Transcriptome Analysis
All sequencing reads were mapped to the human reference genome (hg19) using STAR (version 2.7.6a) with default parameters after evaluating the quality using FastQC (version 0.11.9) and trimming low-quality bases or adapter sequences using TrimGalore (version 0.6.4). RSEM (version 1.3.1) was used to calculate the gene expression level using the TPM (transcripts per million) value. To construct a high-quality reference transcriptome for downstream analyses, genes with TPM values greater than 1 in one or more samples were regarded as expressed genes. Genes with TPM values of less than one in all samples were filtered out. For transcriptome coverage analysis, genes with TPM values greater than 1 in 6 or more samples were used as the final filtered reference set. The number of expressed genes in the inner cell mass (ICM) and trophectoderm (TE) were 10,605 and 11,119, respectively. The coverage of each sample was defined as the proportion of genes expressed in the final reference set.

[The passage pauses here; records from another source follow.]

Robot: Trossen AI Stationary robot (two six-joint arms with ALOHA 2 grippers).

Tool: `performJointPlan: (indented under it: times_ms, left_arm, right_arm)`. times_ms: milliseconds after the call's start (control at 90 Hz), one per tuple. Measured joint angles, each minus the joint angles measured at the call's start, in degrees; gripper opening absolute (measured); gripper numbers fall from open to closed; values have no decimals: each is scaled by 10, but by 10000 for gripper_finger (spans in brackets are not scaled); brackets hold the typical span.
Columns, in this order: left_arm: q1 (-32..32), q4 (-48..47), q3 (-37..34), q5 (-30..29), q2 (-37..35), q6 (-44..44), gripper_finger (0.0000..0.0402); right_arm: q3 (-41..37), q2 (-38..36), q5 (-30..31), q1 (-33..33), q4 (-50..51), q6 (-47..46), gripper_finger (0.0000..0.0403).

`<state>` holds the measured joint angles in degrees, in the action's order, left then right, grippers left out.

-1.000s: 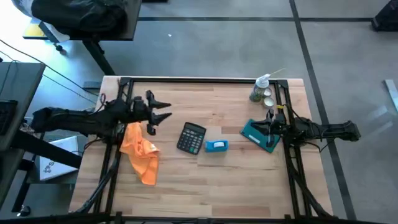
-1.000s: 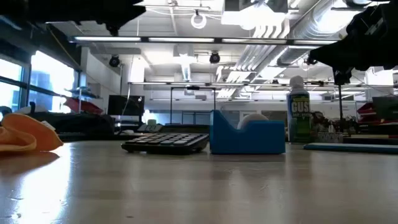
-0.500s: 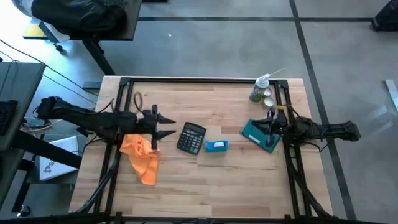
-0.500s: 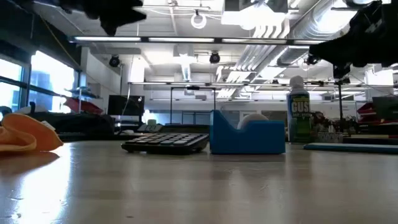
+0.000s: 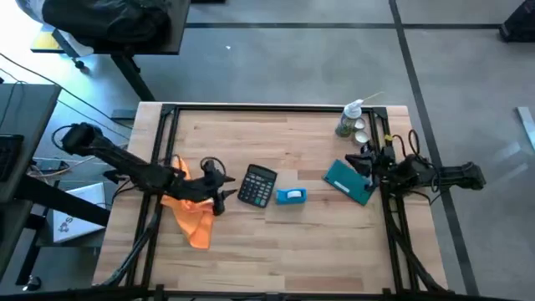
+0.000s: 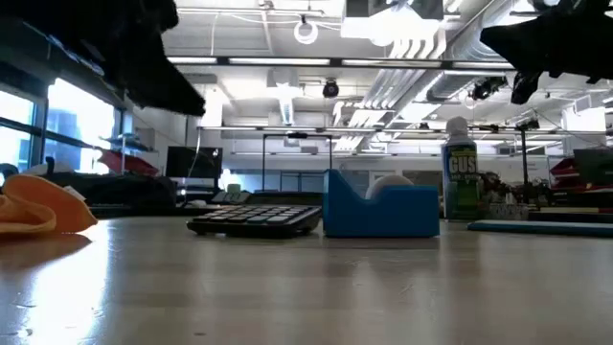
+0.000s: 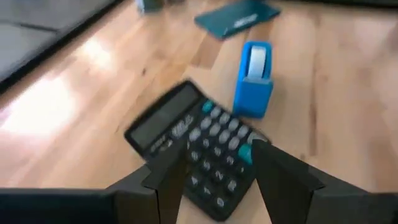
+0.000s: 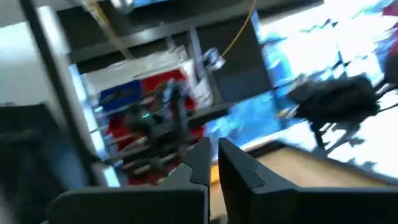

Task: Apply microfiber cloth
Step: Spray the front of the cellphone with spray bottle

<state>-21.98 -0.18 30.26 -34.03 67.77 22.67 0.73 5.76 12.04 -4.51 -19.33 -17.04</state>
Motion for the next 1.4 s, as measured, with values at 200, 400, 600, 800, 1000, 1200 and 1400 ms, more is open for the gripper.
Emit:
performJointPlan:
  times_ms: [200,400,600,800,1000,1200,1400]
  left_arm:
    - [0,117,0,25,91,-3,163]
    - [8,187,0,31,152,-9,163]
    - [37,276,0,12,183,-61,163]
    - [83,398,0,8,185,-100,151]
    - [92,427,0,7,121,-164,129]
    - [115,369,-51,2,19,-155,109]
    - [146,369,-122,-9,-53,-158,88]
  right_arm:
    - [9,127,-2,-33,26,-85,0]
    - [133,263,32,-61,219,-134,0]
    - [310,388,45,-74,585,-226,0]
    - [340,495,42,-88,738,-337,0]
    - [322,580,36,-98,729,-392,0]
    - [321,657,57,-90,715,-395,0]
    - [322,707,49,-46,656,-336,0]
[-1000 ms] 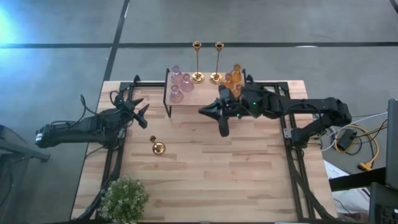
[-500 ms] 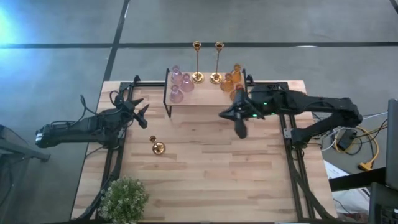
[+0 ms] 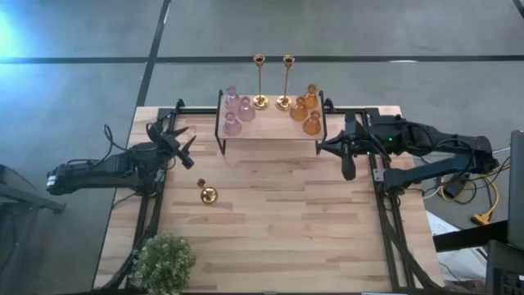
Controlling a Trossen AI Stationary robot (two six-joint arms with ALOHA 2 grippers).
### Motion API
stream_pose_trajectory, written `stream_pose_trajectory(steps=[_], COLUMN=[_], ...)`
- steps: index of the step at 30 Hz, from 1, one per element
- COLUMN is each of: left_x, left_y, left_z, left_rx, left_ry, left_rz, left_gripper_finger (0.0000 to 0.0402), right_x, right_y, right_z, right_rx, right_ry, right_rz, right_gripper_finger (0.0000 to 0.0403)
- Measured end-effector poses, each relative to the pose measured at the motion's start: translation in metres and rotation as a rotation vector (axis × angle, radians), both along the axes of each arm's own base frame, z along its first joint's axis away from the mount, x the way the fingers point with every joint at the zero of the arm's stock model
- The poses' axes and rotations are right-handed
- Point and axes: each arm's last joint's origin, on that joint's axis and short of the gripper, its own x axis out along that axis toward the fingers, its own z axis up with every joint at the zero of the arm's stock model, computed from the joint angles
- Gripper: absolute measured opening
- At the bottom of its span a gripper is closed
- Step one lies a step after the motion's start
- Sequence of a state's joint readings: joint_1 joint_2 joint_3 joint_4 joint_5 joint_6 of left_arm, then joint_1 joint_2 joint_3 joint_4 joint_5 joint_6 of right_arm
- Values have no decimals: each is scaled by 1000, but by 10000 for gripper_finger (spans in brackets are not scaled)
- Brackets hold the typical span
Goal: Pick & Place candle stick holders
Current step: Put the golden metal candle holder on the shelf
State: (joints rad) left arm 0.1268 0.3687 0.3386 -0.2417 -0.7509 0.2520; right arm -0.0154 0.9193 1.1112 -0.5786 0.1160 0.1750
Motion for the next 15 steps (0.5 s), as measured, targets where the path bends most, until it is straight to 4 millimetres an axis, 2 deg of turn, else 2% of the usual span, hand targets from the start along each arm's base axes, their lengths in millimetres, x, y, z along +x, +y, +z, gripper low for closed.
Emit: stream_pose_trajectory(steps=[11,15], left_x=[0,0], left_y=[0,0], left_z=[0,0], left_rx=[-26,-28], left_ry=[-32,-35], left_rz=[9,10], left_gripper_finger=[186,186], right_x=[-16,-20], right_y=[2,3], right_z=[-79,-108], right_rx=[43,-20], right_ry=[-209,-220], right_rz=[37,70], right_gripper_finger=[8,8])
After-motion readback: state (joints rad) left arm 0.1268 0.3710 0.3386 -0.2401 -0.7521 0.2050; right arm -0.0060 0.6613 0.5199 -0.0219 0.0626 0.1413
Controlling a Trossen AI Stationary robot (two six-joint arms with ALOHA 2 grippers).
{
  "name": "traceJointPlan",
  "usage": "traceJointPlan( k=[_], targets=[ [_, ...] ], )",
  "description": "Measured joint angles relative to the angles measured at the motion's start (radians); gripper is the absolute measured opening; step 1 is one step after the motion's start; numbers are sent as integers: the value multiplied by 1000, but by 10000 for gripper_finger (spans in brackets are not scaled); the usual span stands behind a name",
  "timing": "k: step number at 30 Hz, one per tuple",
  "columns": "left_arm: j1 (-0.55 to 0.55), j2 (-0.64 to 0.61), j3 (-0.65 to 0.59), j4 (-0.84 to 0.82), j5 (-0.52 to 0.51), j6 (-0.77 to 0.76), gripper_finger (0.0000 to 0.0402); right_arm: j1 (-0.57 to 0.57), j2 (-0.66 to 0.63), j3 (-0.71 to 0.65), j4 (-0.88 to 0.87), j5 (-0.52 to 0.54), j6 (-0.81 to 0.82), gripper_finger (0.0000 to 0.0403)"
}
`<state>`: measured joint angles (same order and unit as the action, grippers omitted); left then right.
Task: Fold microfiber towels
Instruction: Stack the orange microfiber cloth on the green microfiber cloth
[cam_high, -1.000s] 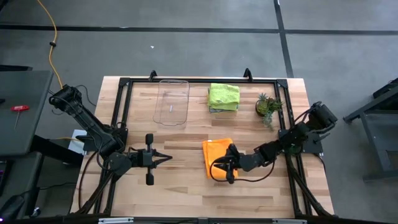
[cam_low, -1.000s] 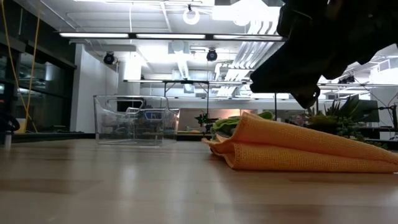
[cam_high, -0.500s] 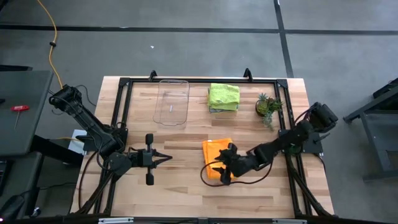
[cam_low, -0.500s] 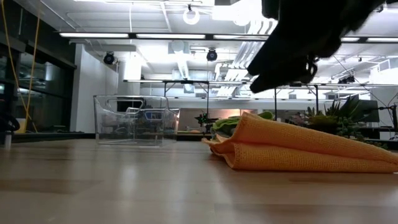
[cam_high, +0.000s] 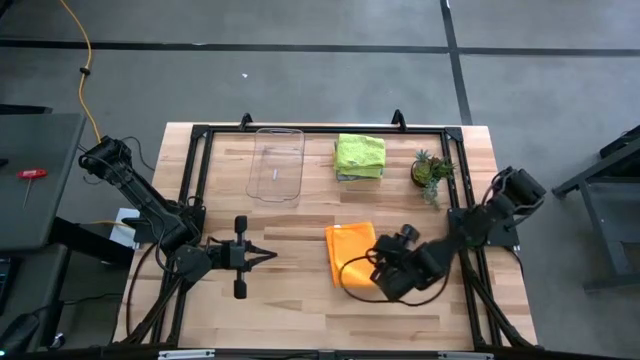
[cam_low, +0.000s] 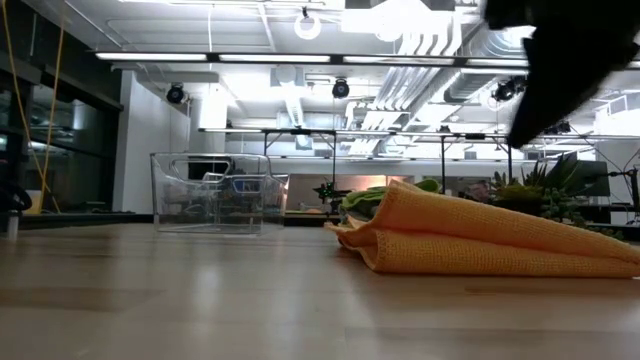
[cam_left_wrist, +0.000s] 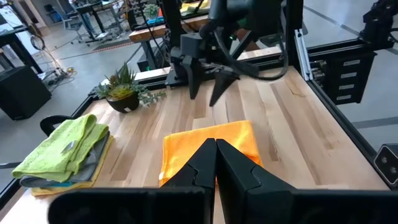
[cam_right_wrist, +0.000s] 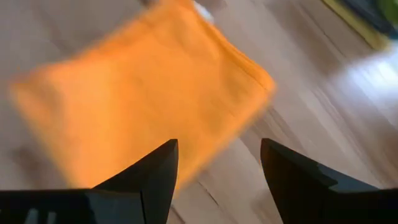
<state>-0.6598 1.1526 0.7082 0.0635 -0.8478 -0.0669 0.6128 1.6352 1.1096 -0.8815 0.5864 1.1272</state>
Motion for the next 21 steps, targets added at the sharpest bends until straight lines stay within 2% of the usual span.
traceJointPlan(
  k=[4,10,14,21],
  targets=[
    [0,0,0,0,0,2,0,62,-8,-26,-132,11,227,220],
    [0,0,0,3,0,18,0,123,-40,-99,-114,-62,407,220],
    [0,0,0,7,0,17,0,142,-54,-152,-43,-119,470,220],
    [0,0,0,8,0,18,0,133,-60,-222,152,-175,472,220]
  ],
)
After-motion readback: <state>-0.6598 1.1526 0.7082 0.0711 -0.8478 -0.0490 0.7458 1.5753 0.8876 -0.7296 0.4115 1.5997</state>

To identify differentially expressed genes (DEGs), featureCounts (version 2.0.0) was used to calculate the read count per gene. Afterward, DEGs (q-value < 0.01) were identified by R package “DESeq2” (version 1.32.0). Hierarchical clustering and visualization were performed using the R package “pheatmap” (version 1.0.12). The Gene Ontology enrichment analysis was conducted using Metascape.
Data Availability
All of the RNA-seq datasets generated in this study have been deposited to the Gene Expression Omnibus database under accession number GSE205171 (password for review: slcfiegihvgbdat).
Digital Karyotyping
According to Groff et al.20, the Z-score approach was applied to assess RNA-based digital karyotypes of sex chromosomes and autosomes. To determine the copy number of the X chromosome, all reads mapped to the expressed genes on the X chromosome (except for genes located in pseudoautosomal regions 1 and 2) were summed per sample and normalized for sequencing depth. The Z-score was calculated across the ICM and TE samples. The mean and SD for the normalized read count were calculated across all samples per sample type (TE or ICM). Positive and negative Z-scores indicated the presence of two copies and one copy of the X chromosome, respectively. Furthermore, to examine the existence of the Y chromosome, the TPM values of three genes (ddx3y, rps4y1, and eif1ay) located on the Y chromosome were summed, and a total of > 250 TPMs provided a clear indication of the existence of the Y chromosome. To predict the copy number of each autosome, the Z-score cutoff was set at ± 2, and the out-layered chromosomes were identified as potential aneuploids, as described previously20.
Statistical analysis
The chi-square with Bonferroni multiple comparison test was performed to identify potential relationships between morphological parameters of the vitrified blastocyst and clinical pregnancies. Statistical significance was set at p < 0.001. These statistical tests were conducted using EZR38.